|Date(s):||August 21, 1943|
|Tag(s):||Great Migration, Detroit race riots|
|Course:||“Environmental History in Detroit,” University of Michigan|
In 1943, racial tensions were high as more and more African Americans left the South in pursuit of a new life and new opportunities in the North. Many African Americans hoped to leave their agricultural and rural roots in the South for a more urban lifestyle in the nation's larger and more industrialized cities. Large urban centers such as Detroit strained to accommodate the massive influx of people, both economically and socially, as these cities became meccas for Southern migrants. Lester Granger of the National Urban League feared that this "undirected" migration would produce "unsound social planning" and produce large industrial centers of African American-dominated populations with little regard to the demands of labor or these newcomers' welfare. Attorney General Frances Biddle stated that there would be no exclusion of African Americans from over-crowded areas, but that conflict like the Detroit race riots suggested that poor living and working conditions and other barriers to the rural-urban transition were likely a leading cause in the uproar and should be avoided if possible.

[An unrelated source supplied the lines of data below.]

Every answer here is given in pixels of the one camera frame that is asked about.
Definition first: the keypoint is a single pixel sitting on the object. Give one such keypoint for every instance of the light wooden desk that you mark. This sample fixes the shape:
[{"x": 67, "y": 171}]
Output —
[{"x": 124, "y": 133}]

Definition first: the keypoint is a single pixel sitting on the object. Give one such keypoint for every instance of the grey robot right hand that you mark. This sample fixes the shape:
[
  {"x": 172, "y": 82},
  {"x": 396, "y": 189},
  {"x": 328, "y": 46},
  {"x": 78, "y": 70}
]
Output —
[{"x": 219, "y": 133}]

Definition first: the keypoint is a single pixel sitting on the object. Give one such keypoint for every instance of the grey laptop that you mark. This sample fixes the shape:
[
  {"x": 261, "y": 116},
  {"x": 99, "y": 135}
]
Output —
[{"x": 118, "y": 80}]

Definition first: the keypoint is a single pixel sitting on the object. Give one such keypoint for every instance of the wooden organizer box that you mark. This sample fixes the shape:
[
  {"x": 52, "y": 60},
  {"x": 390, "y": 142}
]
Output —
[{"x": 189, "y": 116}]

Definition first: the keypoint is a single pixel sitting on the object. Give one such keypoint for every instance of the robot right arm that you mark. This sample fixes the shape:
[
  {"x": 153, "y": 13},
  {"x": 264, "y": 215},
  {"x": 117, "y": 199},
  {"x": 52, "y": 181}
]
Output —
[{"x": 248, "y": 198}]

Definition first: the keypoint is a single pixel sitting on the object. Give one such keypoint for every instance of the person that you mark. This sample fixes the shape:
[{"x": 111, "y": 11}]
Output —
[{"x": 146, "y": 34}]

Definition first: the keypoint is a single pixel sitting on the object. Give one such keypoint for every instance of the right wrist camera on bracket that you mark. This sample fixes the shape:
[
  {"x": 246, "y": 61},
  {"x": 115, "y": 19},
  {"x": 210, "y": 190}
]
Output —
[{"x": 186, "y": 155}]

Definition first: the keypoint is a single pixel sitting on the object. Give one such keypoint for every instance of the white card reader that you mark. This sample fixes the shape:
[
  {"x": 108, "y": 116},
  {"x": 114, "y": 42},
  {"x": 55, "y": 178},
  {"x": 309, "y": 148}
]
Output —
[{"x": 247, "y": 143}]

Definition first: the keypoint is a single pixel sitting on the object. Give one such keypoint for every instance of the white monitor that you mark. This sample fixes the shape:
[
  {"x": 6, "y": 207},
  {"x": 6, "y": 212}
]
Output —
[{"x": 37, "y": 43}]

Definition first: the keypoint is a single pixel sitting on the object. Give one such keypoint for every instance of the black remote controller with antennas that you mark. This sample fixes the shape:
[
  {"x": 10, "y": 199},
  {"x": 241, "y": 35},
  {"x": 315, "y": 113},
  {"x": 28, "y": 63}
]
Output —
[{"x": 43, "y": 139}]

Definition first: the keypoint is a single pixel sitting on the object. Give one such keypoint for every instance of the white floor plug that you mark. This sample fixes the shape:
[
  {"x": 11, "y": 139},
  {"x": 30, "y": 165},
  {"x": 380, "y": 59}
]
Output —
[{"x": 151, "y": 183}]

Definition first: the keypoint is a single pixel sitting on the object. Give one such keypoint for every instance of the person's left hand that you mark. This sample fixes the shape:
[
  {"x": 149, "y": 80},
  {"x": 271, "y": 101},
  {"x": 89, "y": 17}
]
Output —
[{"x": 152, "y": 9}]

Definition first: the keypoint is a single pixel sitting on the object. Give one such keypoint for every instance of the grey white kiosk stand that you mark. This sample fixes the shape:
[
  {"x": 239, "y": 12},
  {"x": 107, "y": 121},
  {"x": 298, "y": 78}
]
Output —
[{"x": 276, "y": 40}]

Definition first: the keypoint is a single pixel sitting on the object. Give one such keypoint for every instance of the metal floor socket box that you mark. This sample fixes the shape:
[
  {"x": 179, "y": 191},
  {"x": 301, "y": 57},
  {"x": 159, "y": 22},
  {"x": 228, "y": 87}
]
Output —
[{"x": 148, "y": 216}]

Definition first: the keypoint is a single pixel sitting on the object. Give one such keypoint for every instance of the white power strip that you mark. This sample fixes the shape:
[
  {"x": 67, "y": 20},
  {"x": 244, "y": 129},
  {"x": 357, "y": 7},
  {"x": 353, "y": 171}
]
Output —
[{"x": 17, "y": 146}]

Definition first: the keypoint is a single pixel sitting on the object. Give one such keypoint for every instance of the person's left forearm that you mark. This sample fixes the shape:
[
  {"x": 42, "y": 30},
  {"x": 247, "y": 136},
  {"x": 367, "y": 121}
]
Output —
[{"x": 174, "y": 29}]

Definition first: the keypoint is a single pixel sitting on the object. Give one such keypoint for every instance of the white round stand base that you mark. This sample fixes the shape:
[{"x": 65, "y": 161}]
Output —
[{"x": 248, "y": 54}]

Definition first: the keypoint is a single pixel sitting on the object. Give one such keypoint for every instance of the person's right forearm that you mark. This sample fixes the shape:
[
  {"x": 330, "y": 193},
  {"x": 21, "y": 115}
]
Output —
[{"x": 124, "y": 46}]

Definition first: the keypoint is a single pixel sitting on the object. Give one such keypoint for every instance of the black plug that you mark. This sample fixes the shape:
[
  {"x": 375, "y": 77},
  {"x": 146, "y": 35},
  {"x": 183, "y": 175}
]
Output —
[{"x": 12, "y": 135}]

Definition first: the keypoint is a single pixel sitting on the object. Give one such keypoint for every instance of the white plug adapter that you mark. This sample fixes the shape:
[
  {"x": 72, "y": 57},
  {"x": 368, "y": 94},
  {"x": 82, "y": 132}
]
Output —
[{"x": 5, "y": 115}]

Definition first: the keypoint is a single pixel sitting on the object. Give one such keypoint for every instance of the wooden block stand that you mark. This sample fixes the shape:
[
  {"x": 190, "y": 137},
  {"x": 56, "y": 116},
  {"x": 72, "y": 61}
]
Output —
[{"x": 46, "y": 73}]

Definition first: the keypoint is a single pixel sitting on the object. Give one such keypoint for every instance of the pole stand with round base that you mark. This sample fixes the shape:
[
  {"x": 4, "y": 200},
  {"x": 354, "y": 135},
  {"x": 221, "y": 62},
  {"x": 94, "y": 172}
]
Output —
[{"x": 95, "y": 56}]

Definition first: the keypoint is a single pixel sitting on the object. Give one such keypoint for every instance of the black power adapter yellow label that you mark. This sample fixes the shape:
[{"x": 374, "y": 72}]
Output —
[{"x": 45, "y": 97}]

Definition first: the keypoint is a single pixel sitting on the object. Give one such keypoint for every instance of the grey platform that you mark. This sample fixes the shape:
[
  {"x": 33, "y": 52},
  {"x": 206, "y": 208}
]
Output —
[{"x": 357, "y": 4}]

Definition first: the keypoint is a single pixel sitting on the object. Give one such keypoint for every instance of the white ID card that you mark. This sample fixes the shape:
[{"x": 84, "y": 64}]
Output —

The Great Migration was one of the "most significant demographic events to occur in the United States in the twentieth century" (Tolnay, 210). Due to the use of slaves in agriculture and farm production, the South always had a higher concentration of African Americans than any other region in the country. Even after emancipation, these people lived on plantations and farms, usually as sharecroppers, and their labor and expertise formed the back-bone of the South's economy. But by 1950, almost 2.5 million Southern-born African Americans had migrated out of the South, taking their culture and agricultural backgrounds with them. They saw Northern cities like Detroit as an opportunity to leave the agricultural pasts that had bound them to the negative after-effects of slavery, and begin anew life in urban and industrial areas. As more and more African Americans moved North, whites became increasingly uncomfortable with the "shifting racial balance in their cities" (Tolnay, 210). These insecurities created racial tensions, and often ended in violent conflict.
The Great Migration marked a radical shift in the nation’s economic focus, but also in its social and cultural distributions. Even with new jobs in urban factories in increasingly industrialized settings, African Americans had a strong historical background in farming and agriculture that influenced their assimilation to this new urban life. Successful integration from one place to another typically relies on how well a migrant or immigrant is able to use his or her previous required skills and apply it to a new career. African Americans were forced to take the lowest-paying, most un-skilled jobs partially due to the fact that they had little previous experience in any industrialized setting. They brought with them, however, a strong work ethic, a focus on conservation and frugality, and a history of stewardship with their environment that would later influence many individuals’ involvement in environmental justice issues and urban farming initiatives. The Great Migration marked an important transition in the nation’s economy away from reliance on agriculture, but did not entirely destroy the cultural influence from centuries of working the land.